Saturday, August 2, 2008

The pacifist pull of W.H. Auden

I recently pulled my Collected Poems of W.H. Auden from the shelf. For the last five or six years, my favorite poem by far has been the achingly horrifying O What Is That Sound? With its two voices suddenly reduced to one, its lilting refrain and strict adherence to verse form, this poem demands to be read out loud or even set to music. It is a picture of abandonment that is dramatic, dynamic, and enormously effective.

On this recent evening, when I returned to Auden for the first time in several months, I stumbled across the poem James Honeyman, a poem which illustrated to me again what I loved so much about O What Is That Sound?
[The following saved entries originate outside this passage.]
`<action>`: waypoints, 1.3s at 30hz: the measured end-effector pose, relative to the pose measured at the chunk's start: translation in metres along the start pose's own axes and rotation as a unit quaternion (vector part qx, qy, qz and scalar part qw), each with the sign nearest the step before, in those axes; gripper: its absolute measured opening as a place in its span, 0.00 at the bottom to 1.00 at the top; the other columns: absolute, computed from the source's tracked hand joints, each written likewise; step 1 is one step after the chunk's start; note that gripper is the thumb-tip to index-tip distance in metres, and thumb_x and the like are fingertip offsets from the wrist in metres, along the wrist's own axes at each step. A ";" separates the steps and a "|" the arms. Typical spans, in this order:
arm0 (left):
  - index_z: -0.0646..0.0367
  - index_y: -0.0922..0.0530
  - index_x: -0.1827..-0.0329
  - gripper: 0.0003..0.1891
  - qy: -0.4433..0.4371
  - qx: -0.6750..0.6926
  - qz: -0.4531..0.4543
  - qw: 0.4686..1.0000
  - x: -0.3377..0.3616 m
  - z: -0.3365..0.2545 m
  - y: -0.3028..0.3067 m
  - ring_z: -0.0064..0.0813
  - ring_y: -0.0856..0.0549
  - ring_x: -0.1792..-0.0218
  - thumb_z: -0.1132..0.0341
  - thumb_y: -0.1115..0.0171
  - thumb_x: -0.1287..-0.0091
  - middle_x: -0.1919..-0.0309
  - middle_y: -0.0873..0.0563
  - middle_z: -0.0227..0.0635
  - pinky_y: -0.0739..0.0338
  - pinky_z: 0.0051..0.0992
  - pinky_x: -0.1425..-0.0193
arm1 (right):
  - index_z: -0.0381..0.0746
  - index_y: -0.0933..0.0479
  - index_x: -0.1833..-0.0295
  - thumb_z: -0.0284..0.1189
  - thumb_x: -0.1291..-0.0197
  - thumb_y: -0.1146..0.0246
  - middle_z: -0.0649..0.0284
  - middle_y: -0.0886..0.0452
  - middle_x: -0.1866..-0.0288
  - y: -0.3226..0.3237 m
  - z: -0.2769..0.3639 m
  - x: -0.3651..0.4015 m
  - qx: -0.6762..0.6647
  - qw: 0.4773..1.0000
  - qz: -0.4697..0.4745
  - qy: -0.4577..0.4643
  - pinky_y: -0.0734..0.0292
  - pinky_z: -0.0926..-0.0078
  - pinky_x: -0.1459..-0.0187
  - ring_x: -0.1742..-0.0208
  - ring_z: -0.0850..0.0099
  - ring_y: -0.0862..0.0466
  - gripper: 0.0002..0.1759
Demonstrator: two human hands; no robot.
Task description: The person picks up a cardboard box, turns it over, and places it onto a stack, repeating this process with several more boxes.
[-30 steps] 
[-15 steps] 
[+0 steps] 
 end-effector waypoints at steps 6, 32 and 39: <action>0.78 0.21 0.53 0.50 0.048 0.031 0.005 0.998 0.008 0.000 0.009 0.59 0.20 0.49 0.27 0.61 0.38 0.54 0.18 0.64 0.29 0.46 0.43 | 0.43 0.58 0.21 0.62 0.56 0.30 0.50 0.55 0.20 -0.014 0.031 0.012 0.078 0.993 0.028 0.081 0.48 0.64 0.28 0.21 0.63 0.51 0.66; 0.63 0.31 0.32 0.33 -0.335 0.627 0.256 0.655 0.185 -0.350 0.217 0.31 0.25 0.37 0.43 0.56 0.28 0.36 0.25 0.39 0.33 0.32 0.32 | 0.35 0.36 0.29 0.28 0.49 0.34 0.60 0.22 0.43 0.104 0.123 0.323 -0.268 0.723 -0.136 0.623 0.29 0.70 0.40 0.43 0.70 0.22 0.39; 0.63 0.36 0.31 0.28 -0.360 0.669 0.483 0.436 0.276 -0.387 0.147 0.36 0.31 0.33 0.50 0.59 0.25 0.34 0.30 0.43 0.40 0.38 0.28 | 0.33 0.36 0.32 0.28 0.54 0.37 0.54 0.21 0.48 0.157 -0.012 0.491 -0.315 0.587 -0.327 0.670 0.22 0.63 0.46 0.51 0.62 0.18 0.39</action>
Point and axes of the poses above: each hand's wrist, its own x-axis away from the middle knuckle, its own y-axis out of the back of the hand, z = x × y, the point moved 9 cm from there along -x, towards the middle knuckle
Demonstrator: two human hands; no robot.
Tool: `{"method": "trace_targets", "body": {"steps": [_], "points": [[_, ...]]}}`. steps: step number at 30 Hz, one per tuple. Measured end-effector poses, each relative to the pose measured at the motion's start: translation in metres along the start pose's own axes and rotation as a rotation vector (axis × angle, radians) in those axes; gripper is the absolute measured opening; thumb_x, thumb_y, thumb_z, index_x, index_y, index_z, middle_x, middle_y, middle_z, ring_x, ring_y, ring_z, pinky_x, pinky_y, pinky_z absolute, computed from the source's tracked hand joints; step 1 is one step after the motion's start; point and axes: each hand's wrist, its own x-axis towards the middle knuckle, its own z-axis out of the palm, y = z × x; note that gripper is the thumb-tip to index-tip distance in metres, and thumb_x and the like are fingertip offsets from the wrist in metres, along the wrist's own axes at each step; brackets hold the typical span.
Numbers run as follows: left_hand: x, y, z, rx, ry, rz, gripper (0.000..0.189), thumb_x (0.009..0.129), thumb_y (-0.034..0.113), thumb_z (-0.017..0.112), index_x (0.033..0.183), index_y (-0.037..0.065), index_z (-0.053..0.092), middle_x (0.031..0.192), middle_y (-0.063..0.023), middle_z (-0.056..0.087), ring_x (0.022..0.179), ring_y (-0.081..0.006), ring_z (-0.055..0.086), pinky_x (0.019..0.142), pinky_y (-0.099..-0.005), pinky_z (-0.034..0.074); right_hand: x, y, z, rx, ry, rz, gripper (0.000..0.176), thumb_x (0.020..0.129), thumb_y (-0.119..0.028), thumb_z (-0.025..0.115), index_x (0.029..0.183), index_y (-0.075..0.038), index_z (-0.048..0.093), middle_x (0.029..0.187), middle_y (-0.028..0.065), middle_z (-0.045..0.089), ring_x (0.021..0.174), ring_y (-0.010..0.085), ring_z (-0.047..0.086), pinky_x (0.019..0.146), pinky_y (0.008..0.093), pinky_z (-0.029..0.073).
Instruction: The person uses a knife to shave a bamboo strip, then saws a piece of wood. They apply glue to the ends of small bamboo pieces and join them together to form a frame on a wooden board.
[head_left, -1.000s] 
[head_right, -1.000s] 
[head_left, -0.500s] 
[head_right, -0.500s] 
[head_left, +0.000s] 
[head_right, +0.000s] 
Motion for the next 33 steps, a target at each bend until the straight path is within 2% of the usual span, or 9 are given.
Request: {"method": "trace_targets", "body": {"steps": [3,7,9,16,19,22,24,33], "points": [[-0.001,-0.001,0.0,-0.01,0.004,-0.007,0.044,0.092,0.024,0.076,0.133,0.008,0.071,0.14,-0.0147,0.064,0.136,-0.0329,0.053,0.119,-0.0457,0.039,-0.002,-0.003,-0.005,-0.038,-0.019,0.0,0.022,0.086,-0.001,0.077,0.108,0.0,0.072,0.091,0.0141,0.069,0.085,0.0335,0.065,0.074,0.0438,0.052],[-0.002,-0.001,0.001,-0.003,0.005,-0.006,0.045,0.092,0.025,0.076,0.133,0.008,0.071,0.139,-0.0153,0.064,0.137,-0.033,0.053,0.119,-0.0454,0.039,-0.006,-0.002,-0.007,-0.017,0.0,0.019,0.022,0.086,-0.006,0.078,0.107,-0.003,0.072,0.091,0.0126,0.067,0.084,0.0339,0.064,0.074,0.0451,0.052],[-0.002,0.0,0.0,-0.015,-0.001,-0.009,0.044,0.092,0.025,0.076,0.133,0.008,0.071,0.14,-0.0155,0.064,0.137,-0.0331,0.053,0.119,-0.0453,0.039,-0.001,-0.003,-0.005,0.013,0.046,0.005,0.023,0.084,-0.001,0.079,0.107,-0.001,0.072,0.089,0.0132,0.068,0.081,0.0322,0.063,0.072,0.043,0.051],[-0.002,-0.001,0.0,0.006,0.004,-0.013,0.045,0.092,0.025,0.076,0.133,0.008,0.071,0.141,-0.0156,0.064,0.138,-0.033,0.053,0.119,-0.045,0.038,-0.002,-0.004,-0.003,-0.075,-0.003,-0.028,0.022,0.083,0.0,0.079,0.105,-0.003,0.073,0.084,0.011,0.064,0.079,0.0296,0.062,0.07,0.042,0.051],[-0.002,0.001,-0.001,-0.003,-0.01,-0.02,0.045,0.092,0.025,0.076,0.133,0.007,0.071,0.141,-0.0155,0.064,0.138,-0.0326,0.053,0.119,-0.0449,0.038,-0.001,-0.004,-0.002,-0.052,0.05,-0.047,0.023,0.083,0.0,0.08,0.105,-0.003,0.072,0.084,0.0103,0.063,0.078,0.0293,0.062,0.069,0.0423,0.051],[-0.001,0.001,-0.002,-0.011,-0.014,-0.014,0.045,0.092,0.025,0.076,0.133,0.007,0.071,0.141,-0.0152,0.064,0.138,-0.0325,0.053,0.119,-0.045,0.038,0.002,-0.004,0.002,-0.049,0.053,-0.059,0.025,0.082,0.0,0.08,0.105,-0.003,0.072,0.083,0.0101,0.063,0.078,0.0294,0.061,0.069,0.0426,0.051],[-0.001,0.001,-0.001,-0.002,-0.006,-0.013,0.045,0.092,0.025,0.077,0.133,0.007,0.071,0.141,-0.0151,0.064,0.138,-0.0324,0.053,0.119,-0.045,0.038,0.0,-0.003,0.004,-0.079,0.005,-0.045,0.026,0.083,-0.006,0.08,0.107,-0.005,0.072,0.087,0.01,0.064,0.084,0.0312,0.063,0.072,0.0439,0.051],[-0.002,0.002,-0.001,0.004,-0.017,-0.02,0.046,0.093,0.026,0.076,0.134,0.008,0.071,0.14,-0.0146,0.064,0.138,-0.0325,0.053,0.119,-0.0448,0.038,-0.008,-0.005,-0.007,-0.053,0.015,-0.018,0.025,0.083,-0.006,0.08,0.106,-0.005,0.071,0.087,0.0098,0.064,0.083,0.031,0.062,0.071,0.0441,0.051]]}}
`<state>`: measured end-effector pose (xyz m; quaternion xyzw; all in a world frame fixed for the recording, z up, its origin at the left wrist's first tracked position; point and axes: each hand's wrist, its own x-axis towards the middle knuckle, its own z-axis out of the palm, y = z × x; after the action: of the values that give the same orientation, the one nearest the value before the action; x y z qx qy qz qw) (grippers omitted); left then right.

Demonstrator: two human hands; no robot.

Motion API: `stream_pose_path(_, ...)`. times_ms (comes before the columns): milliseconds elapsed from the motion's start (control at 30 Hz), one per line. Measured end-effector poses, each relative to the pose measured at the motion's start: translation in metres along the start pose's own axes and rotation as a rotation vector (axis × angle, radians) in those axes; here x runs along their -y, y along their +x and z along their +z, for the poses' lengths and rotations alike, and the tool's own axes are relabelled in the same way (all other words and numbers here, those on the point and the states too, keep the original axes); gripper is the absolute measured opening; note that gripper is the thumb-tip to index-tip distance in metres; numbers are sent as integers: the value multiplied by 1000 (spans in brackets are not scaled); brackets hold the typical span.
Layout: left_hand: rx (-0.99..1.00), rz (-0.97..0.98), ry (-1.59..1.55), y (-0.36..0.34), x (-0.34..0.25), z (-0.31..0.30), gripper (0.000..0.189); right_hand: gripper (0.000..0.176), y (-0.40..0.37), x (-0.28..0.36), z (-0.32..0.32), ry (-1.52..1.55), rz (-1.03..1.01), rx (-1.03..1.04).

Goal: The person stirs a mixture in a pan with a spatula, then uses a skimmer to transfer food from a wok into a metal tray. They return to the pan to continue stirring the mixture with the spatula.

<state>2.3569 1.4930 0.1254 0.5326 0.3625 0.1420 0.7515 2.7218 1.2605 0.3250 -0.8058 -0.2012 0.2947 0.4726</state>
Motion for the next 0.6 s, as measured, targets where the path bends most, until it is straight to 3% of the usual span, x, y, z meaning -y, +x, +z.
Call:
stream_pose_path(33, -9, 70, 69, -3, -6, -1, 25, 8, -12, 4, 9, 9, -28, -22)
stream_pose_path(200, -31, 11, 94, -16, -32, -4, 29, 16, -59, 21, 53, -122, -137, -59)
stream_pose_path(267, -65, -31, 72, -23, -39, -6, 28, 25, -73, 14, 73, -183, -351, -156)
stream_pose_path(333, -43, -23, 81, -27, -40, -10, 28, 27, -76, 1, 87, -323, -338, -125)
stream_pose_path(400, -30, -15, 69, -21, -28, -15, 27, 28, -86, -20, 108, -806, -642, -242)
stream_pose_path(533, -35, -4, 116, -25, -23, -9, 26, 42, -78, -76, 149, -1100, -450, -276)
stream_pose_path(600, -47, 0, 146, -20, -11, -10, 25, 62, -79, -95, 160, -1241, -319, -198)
Both works, penned in the mid-late 1930s, are indisputably political products of Auden's deep-seated pacifism in the face of the Spanish Civil War and impending Second World War. Unlike many political poets, however, Auden remains deeply invested in form, and in a prettiness of language that never bows to the ugliness of content. In fact, it is this tension, between appealing form and repulsive content, that is the key to Auden's power. James Honeyman, in particular, makes use of simply formulaic verses. Like O What Is That Sound, it disarms the reader with its tripping rhythm and attractive images (a "ten-shilling chemistry set", or a small child who sits at a party dreamily dissolving sugar in his tea), pulling said recipient toward a moment of terrifying violence, which the poem's protagonist must confront alone.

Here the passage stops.